Le denominación Big Business surgió en 1901 para identificar las gigantescas integraciones de dinero para inversiones industriales y el desarrollo de técnicas de producción y de transporte de materias primas que fueron apareciendo en Estados Unidos a partir de la organización de la empresa denominada United States Steel Corporation.

La denominación y la organización financiera, de administración, contabilidad y de personal que de ella derivó, hizo posible integrar en Estados Unidos diez altos hornos de fierro y acero, y otras propiedades fabriles y de transporte que sumaron la cantidad, sin precedente, de mil trecientos millones de millones de dólares. Esa fue la primera Joint Stock Company. Rockefeller luego la convertiría, para integrar muchos negocios en uno solo, en su renombrado y famosísimo Trust: una organización que bien podría denominarse con la castiza palabra Fideicomiso: bienes dados en administración a alguien a quien se le tiene confianza.

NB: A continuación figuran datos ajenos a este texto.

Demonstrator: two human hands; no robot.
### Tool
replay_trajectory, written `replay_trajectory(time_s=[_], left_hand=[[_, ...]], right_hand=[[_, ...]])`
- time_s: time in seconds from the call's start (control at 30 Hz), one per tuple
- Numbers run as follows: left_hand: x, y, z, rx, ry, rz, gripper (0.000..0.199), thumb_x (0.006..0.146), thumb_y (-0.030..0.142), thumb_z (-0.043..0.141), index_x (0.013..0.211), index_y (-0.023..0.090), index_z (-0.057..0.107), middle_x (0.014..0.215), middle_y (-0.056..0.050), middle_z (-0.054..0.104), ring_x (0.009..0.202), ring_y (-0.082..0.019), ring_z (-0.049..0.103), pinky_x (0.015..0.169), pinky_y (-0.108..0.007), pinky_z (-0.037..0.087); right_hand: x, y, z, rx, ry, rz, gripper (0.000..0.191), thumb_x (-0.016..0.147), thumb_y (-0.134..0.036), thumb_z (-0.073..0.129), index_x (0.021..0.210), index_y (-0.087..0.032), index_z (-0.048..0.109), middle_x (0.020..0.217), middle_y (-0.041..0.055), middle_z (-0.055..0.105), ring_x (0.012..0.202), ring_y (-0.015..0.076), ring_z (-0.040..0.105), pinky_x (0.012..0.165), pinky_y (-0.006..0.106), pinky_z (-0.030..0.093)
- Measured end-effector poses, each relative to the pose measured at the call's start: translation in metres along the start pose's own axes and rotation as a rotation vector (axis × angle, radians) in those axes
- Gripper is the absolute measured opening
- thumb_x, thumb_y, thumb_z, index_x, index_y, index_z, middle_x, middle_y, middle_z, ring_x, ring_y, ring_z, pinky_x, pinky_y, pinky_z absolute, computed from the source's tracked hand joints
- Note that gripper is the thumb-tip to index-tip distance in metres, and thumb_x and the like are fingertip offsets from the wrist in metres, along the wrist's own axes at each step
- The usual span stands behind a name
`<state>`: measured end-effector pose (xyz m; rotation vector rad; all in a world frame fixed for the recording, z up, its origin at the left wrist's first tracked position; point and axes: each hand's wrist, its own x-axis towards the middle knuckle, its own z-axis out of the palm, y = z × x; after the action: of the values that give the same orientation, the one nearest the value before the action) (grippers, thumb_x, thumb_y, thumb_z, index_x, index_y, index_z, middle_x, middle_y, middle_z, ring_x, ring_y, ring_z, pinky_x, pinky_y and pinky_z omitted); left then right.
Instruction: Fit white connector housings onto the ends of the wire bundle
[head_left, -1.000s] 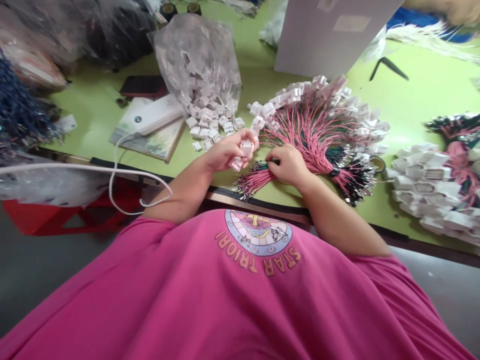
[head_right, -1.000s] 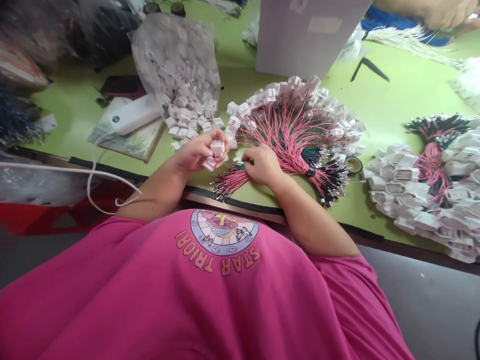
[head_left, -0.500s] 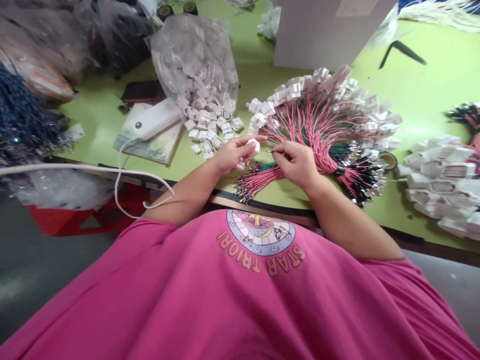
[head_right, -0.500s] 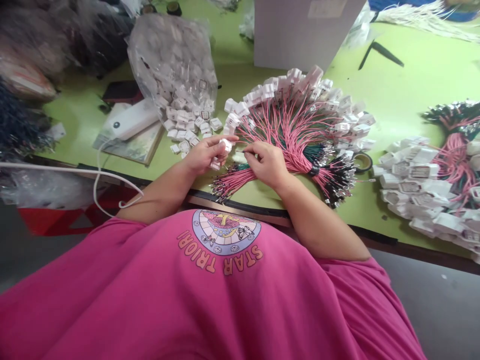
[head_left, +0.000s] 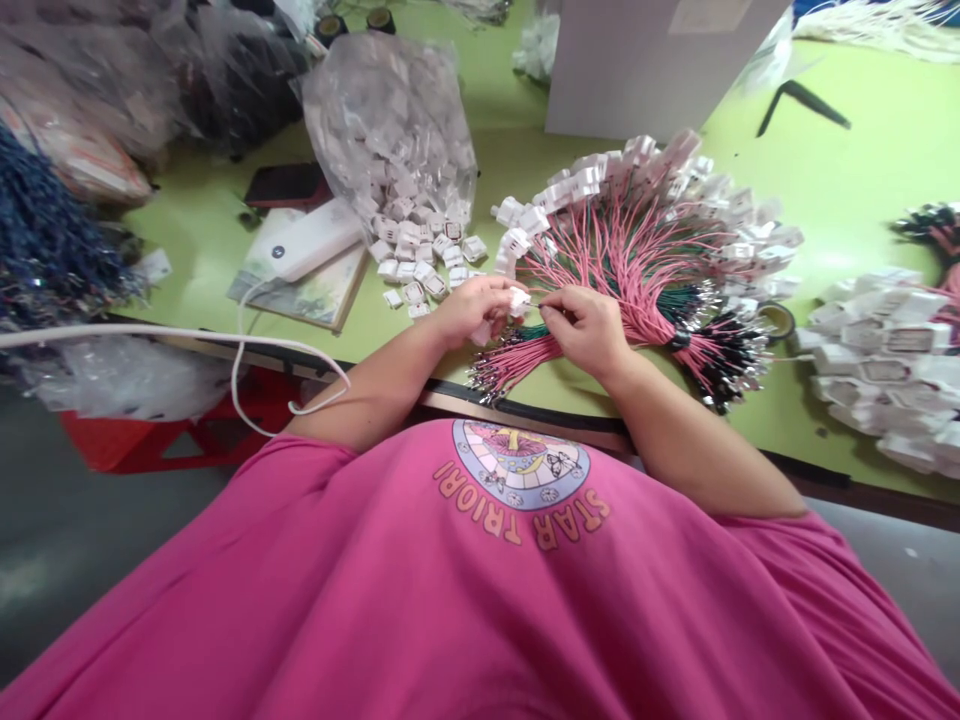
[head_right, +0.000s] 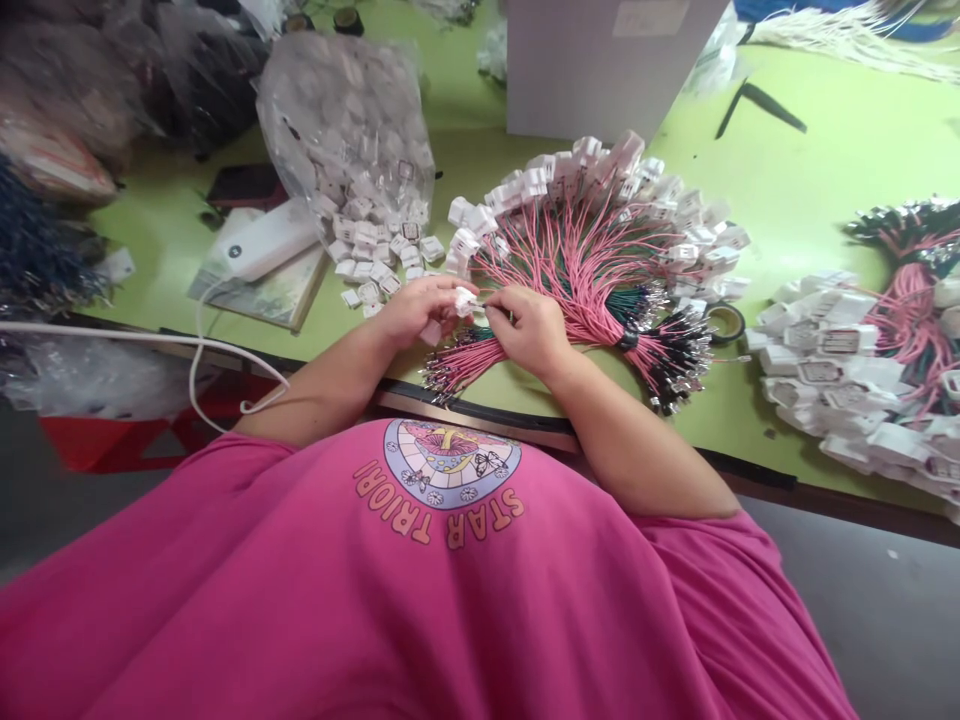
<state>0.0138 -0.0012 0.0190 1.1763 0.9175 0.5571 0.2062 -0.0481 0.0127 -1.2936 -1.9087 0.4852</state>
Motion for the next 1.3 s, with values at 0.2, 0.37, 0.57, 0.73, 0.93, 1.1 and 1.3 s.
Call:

Sinónimo, también, de monopolio, que la Constitución Mexicana describe certeramente en su artículo 28 como “arreglo, concentración o acaparamiento…de artículos de consumo necesario…que tenga por objeto obtener el alza de los precios; todo acuerdo, procedimiento o combinación de los productores, industriales, financieros, comerciantes o empresarios de servicios que de cualquier manera hagan, para evitar la libre concurrencia o la competencia entre sí para obligar a los consumidores a pagar precios exagerados, y, en general, todo lo que constituya una ventaja exclusiva indebida a favor de una o varias personas determinadas y con perjuicio del público en general…”.

El Trust en Estados Unidos pasó a denominarse Joint Stock Company: organización empresarial que combina procedimientos de las compañías por acciones y las sociedades mercantiles. ¿El resultado? Pago reducido de impuestos, preeminencia de modos y costumbres por sobre las disposiciones que emanan de las leyes y la facilidad con que los accionistas, a quienes no les gusta cómo se administran las cosas, pueden vender sus acciones. Así se organizaron los magnates en el big business petrolero: el monopolio internacional compuesto por las Siete Hermanas, como las denominó Enrico Mattei, el director de la Empresa General Italiana del Petróleo, quien se enfrentó a ellas y que murió al estrellarse el avión en que viajaba el 27 de octubre de 1962. El accidente aún permanece en el misterio.

El único hombre de estado que enfrentó con éxito a las Siete Hermanas fue Lázaro Cárdenas, en 1938. El informe económico presentado al grupo 7 de la Junta Federal de Conciliación y Arbitraje por el maestro Jesús Silva Herzog dio como resultado la expropiación de los bienes que algunas de las Siete Hermanas tenían en México.El grupo así denominado de 1938 a 1970, lo formaban British Petroleum, Gulf Oil, Standard Oil of California, Texaco, Royal Dutch Shell, StandardOil of New Jersey y Standard Oil of New York.

Setenta y ocho años después, el secretario de Energía, Pedro Joaquín Coldwell, con claridad, buenas razones, fundamentadas en su ya vasta y detallada información histórica, anunció que BHP Billiton –compañía Británica-Australiana-, en sociedad con Pemex iniciará la extracción de petróleo del campo Trión, en profundidades del Golfo de México. BHP Billiton y Pemex invertirán 41 mil millones de dólares a lo largo de los próximos 35 años. Insólita asociación, acontecimiento sin precedente, en la historia de crueldades de la industria del petróleo en el mundo. Las certezas del secretario de energía, respecto al éxito del proyecto, están basadas en su cercanía con los sabios ingenieros y técnicos de Pemex y del Instituto del Petróleo.